» **What the exercise asks**
Transcribe all data verbatim. Skip the pictures.
____________________
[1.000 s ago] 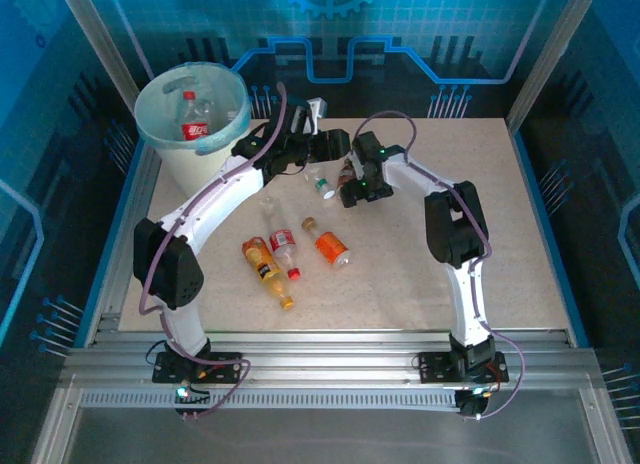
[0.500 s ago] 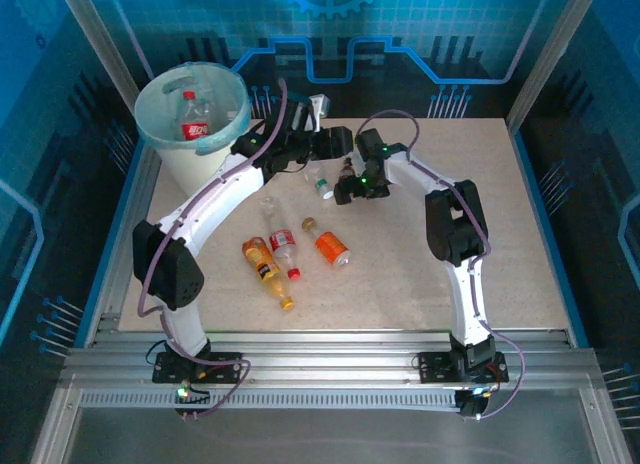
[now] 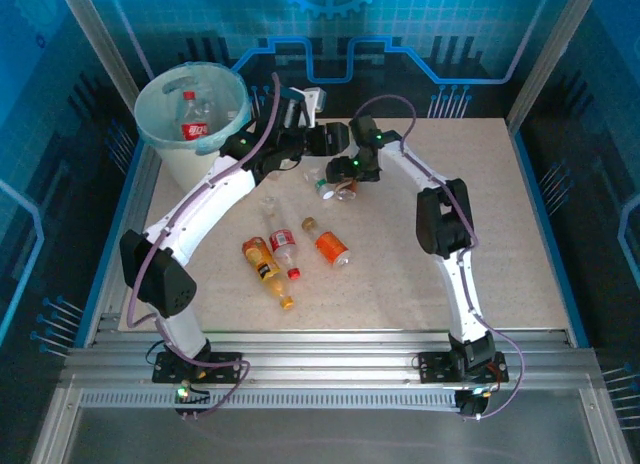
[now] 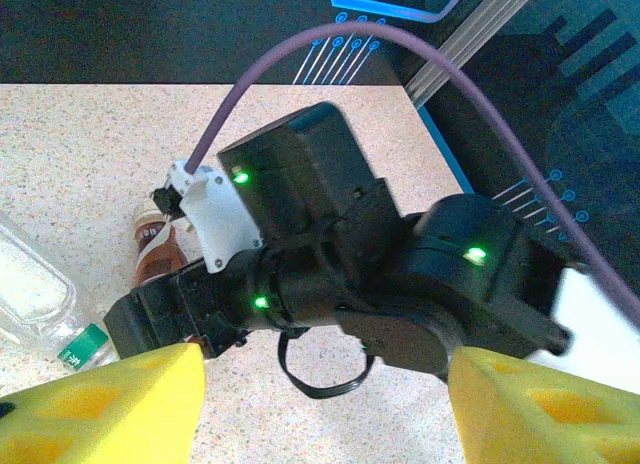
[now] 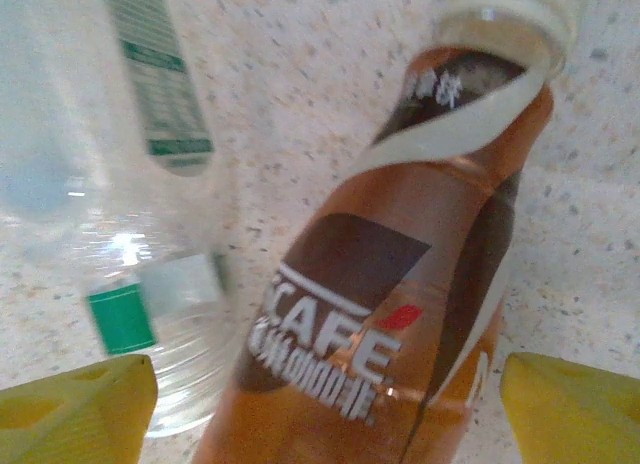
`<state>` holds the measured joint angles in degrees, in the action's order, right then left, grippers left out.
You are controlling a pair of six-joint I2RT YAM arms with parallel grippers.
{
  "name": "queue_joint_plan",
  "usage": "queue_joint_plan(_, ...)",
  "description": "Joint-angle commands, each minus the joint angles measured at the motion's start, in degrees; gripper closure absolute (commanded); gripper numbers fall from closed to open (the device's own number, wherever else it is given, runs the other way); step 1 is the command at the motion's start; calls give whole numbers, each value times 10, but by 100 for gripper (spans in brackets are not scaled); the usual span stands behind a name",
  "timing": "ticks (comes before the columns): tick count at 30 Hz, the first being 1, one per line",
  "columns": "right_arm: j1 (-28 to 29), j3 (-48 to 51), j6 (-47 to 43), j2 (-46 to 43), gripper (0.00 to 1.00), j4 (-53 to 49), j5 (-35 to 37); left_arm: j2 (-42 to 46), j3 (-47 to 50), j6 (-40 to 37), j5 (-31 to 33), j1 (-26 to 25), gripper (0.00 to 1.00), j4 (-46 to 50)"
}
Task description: Put the plastic bottles in the bin
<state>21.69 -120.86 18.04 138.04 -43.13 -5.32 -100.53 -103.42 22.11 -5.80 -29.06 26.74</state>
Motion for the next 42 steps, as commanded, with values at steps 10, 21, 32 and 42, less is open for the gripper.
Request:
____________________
» **Response below**
[1.000 s ago] 
[0.500 s ago] 
[now] 
[now] 
[now] 
`<state>` holds the measured joint angles in degrees, in the action's order, right then left, grippers left out.
You are controlling a pair of six-joint I2RT YAM arms with parallel grippers.
{
  "name": "queue_joint_plan",
  "usage": "queue_joint_plan(_, ...)",
  "description": "Joint-angle commands, each minus the joint angles measured at the motion's start, in degrees; gripper closure absolute (commanded); gripper numbers fall from closed to open (the device's own number, wherever else it is given, runs the other way); step 1 is the command at the motion's start; calls give whole numbers, each value times 10, but by 100 for gripper (spans in brackets are not scaled); the usual span stands behind a name",
  "timing": "ticks (comes before the columns): tick count at 30 Hz, the first being 1, one per line",
  "columns": "right_arm: j1 (-28 to 29), j3 (-48 to 51), j6 (-47 to 43), j2 (-46 to 43), gripper (0.00 to 1.00), j4 (-53 to 49), j5 (-35 to 37); left_arm: j2 (-42 to 46), j3 (-47 to 50), j6 (-40 to 37), j5 (-31 to 33), j1 (-26 to 25), gripper (0.00 to 1.00), j4 (-46 to 50)"
}
Task description: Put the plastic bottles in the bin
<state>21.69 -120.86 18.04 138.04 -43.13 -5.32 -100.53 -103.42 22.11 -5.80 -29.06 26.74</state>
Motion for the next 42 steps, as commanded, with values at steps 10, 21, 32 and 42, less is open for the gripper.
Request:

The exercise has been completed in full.